Activity: Write out the listing exactly, dropping any picture it contains.

Material provided:

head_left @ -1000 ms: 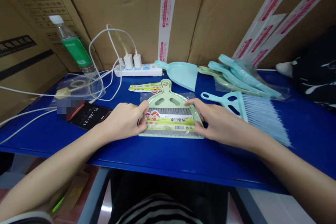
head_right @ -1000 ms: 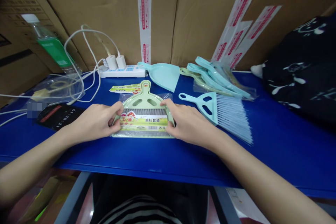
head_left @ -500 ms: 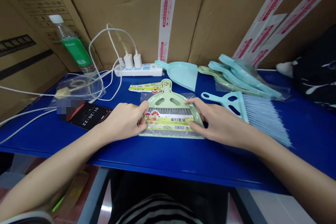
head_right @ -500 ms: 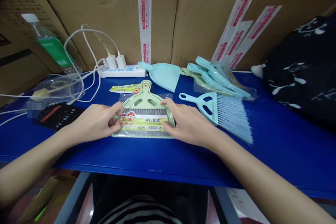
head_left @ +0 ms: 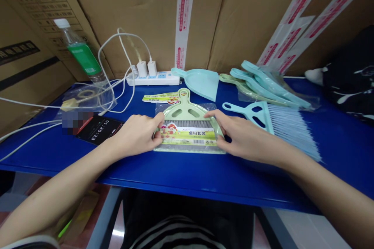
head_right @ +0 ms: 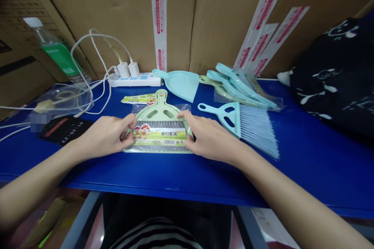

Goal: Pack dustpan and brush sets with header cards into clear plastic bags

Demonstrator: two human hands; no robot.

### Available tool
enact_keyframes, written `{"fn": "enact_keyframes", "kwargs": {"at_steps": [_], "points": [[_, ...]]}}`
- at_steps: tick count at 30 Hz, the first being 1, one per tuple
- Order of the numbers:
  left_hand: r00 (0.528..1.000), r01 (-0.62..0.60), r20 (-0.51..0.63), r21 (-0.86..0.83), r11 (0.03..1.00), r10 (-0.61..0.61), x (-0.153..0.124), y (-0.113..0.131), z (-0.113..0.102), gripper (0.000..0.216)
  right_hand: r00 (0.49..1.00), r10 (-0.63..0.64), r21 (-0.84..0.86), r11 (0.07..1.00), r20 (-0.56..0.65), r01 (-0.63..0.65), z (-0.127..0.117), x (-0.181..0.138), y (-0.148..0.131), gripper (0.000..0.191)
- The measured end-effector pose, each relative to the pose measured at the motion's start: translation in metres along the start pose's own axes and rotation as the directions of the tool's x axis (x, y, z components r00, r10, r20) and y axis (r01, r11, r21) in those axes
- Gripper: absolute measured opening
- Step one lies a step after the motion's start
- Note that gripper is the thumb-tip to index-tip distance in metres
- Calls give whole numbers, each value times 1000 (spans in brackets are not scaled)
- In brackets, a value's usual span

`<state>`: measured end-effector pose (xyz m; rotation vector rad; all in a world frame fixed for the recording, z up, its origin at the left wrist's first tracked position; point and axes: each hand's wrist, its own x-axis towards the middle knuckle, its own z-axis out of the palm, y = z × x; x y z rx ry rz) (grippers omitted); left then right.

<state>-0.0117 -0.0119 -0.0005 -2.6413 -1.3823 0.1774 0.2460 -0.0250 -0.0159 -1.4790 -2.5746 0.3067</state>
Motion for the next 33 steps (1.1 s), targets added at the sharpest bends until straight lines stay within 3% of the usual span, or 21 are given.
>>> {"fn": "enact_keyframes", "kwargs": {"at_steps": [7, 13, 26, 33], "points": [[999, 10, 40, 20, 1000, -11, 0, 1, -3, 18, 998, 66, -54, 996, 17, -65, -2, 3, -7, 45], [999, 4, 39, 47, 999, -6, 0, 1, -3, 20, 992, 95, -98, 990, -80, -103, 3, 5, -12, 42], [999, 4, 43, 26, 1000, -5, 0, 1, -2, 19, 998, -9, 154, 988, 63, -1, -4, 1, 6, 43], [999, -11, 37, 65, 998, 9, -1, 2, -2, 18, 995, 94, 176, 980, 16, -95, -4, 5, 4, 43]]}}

Answer below:
head_left @ -1000 ms: 
head_right @ -1000 ms: 
head_left @ -500 ms: 
head_right @ -500 ms: 
head_left @ +0 ms: 
head_right @ +0 ms: 

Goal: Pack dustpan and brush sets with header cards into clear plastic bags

Demonstrator: two human hands; no robot.

### Available tool
enact_keyframes, written `{"fn": "enact_keyframes", "kwargs": {"at_steps": [_], "points": [[_, ...]]}}`
- at_steps: tick count at 30 Hz, the first being 1, one per tuple
- Order of the numbers:
  left_hand: r00 (0.528..1.000), r01 (-0.62..0.60), r20 (-0.51..0.63), r21 (-0.86..0.83), r11 (0.03..1.00), r10 (-0.61..0.61), x (-0.153..0.124), y (-0.113..0.131), z (-0.113..0.102), gripper (0.000..0.216)
  right_hand: r00 (0.49..1.00), r10 (-0.63..0.64), r21 (-0.84..0.86), r11 (0.07..1.00), r20 (-0.56..0.65), r01 (-0.63..0.65), z (-0.127..0.117), x (-0.181..0.138), y (-0.148..0.131), gripper (0.000..0.191)
- The measured end-effector pose, each relative to the pose measured at the motion's start: translation in metres along the start pose's own axes and rotation as the directions of the tool's x axis (x, y, z components r00, r10, r20) and y axis (r01, r11, r21) in those axes
- Gripper: absolute measured opening
- Step one lies a step after the motion's start
- Note that gripper is the thumb-tip to index-tip distance in metres
- Calls give whole numbers, each value times 1000 (spans in brackets are not scaled)
- In brackets, a value's usual span

`<state>`: measured end-effector pose (xyz m; rotation vector rad; all in a world frame fixed for the recording, z up, its origin at the left wrist's first tracked position; point and axes: each hand's wrist, its own x-axis towards the middle knuckle, its own z-axis out of the palm, y = z × x; x y z rx ry rz) (grippers omitted); left then right.

<state>-0.0117 -0.0119 -0.0005 -2.6413 -1.3823 0.1774 0.2460 -0.0250 -0.0159 -1.4790 -2.5746 0.3067</state>
Motion for the next 33 steps (1.1 s), targets added at the sharpest bends until straight lines stay within 3% of the usual span, or 21 are given.
>>> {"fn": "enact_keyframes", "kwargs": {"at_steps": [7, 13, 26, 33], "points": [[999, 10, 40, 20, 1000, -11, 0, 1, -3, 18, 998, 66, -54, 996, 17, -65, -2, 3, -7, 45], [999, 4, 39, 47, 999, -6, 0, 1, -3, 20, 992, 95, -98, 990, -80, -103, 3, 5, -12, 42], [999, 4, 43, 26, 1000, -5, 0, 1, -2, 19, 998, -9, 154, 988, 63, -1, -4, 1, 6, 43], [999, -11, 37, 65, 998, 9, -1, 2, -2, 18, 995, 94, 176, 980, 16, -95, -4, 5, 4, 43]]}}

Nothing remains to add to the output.